→ Exercise brief
Out of the data below, copy every line with the string "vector".

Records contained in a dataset
⟨
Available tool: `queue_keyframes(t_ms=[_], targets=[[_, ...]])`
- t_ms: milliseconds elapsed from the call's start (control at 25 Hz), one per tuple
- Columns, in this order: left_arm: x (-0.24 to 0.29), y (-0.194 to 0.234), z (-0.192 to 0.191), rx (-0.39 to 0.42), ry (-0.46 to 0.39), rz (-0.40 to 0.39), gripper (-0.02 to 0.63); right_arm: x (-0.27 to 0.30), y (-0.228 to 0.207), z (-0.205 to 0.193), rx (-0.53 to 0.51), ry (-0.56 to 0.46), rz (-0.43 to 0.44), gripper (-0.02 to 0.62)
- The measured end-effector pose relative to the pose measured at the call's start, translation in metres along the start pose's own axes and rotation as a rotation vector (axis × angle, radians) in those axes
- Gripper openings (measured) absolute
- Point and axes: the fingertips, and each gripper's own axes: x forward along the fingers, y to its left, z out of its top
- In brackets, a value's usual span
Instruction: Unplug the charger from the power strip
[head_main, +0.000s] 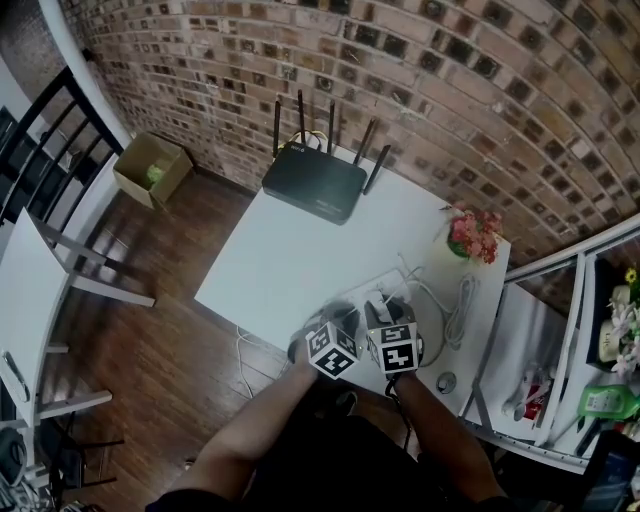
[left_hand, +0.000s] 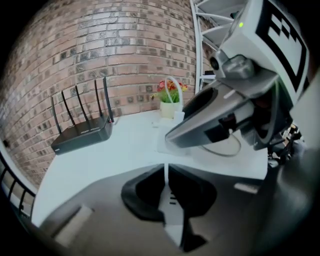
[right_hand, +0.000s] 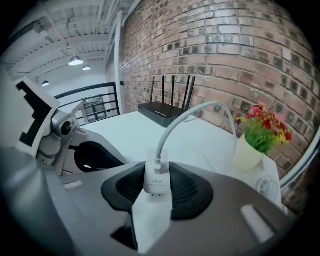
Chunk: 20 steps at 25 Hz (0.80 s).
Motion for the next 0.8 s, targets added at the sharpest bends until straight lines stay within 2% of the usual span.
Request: queue_keyframes(t_ms=[200,360,400,560,800], targets=[[0.0,0.0,0.0,-0.005,-0.005,-0.001,0.026,-0.007,0.005,0.012,-0.092,-0.019,-0.016,0.144],[0.001,-0.001,0.0,0.008,0.004,-0.002,0.026,-0.004,-0.006,0.004,0.12,-0.028,0.02,0.143],[0.001,-0.002,0.0,0.009,0.005,-0.002,0.026,-0.005,-0.008,0.004,0.132,-0.034,0.022,0.143],[0.002,0.0,0.001,0.014,0.0,0.007,0.025,-0.013,0.0,0.015,-0.029,-0.049,-0.001,0.143],[0.002,0.0,0.001,0.011,0.001,0.008,0.025,-0.018,-0.008,0.007,0.113,-0.068,0.033,0.143]])
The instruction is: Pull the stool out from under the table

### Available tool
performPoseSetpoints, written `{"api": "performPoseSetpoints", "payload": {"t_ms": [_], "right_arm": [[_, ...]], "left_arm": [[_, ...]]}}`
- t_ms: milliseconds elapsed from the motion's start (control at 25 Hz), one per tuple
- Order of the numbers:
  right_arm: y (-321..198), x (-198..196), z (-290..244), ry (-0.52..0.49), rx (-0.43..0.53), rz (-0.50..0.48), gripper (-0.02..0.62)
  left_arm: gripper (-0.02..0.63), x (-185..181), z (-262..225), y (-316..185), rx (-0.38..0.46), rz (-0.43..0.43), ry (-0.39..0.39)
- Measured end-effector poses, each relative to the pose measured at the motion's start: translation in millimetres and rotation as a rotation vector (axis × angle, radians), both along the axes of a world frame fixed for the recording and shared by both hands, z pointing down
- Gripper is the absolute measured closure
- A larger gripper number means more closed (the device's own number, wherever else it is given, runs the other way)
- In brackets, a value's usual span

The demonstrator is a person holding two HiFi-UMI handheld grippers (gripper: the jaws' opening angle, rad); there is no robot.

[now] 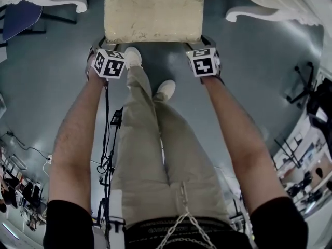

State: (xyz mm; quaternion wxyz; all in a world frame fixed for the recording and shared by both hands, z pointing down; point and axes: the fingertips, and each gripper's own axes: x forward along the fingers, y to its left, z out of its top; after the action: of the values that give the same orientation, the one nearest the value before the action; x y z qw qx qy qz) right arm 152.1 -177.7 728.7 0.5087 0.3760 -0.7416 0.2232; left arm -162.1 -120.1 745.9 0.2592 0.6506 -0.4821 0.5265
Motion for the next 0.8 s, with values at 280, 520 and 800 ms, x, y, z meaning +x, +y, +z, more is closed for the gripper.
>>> {"api": "performPoseSetpoints", "payload": {"t_ms": [280,520,800], "right_arm": [[17.5,5.9,-8.2,-0.018,-0.051,0.002,0.302],[8.6,14.4,-85.4,-0.149,0.092,0.060,0.353],[-8.8,-15.6,-259.7,-0.361,0.454,0.013,0.592]], "left_arm": [[0.351,-7.2,-15.9,22.5,0.078,-0.036,-0.039],[0.426,-12.0,-94.7,55.4,0.240,-0.381,0.147],[0.603,11.1,-285.9,8.6,0.636,-0.391,0.274]]}}
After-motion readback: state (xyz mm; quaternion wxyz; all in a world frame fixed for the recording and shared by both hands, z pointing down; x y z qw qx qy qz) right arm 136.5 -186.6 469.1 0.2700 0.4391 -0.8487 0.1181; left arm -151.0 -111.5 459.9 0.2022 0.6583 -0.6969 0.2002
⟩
→ Answer space
- The measured end-effector pose relative to the pose measured at the call's start, translation in metres along the start pose's own axes and rotation as a rotation vector (axis × angle, radians) in those axes
- Measured end-effector poses, each relative to the pose measured at the motion's start: translation in millimetres and rotation as a rotation vector (axis × angle, radians), both along the axes of a world frame fixed for the recording and shared by both hands, z pointing down

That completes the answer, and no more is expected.